Your DH says that the opportunity "sounds good". Does he mean by that that it seems to him that the relative is going to make a big success of it? So why should the relative get all the upside from your DH's hard graft and goodwill? At the very least your DH has to be looking at profit share or performance-related bonus in order to justify giving up something that not only "sounds good", it is actually proven to be good.

I'm also flabbergasted that he thinks that moving away from working with people who "can be difficult" (standard in any job) to working with people who called him "bitch" and "monkey" (outrageous bullying) is a positive thing.

As a final point, I'd say that the time of birth of a new baby (even if it is not your first) is a huge life event and will change so much about the rest of your lives. Why rock the boat further by throwing a totally unnecessary job change into the mix?
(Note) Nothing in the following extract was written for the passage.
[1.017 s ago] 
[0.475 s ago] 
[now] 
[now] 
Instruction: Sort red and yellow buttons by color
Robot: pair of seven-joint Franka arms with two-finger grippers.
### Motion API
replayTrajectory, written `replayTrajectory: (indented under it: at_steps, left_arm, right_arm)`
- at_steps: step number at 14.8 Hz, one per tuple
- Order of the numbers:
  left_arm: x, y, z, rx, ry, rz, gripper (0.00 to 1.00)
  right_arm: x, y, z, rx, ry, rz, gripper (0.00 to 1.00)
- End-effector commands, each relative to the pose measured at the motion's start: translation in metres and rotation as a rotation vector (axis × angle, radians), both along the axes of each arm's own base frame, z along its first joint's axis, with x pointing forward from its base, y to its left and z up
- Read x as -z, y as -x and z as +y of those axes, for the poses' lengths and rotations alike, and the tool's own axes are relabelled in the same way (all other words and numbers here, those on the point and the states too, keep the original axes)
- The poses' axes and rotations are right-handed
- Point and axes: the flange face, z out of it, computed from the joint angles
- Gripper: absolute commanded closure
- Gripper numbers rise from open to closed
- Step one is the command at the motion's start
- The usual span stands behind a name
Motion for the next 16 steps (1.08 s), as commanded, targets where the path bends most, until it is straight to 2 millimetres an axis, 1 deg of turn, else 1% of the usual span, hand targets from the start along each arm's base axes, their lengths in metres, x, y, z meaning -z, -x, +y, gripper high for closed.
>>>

Is it possible that he's afraid of the responsibility and actually wants to travel and get away?

I hope you can talk this through calmly with him and reach a decision. It's great that you work in the industry too and so can offer proper insight into the decision. Do you do the same actual job within the industry?

LieselVonTwat · 11/09/2015 16:07

As the new job would involve working away, ie would require you to have sole responsibility for childcare with no break for extended periods, yes it has to be a joint decision. Because it's going to have an impact on you too: it isn't ok for one partner to unilaterally decide the other is going to be taking on more of the childcare without regard to their feelings. And a job that's going to decrease a family's security where there are children to support should also be agreed. Particularly as you're pregnant, therefore likely to find it hard to secure better paid employment to make up any shortfall if he lost his job, and are likely to have at least a couple of months where you're not fit to work at all. It's especially risky just now. So I'd say in that scenario, you should have right of veto.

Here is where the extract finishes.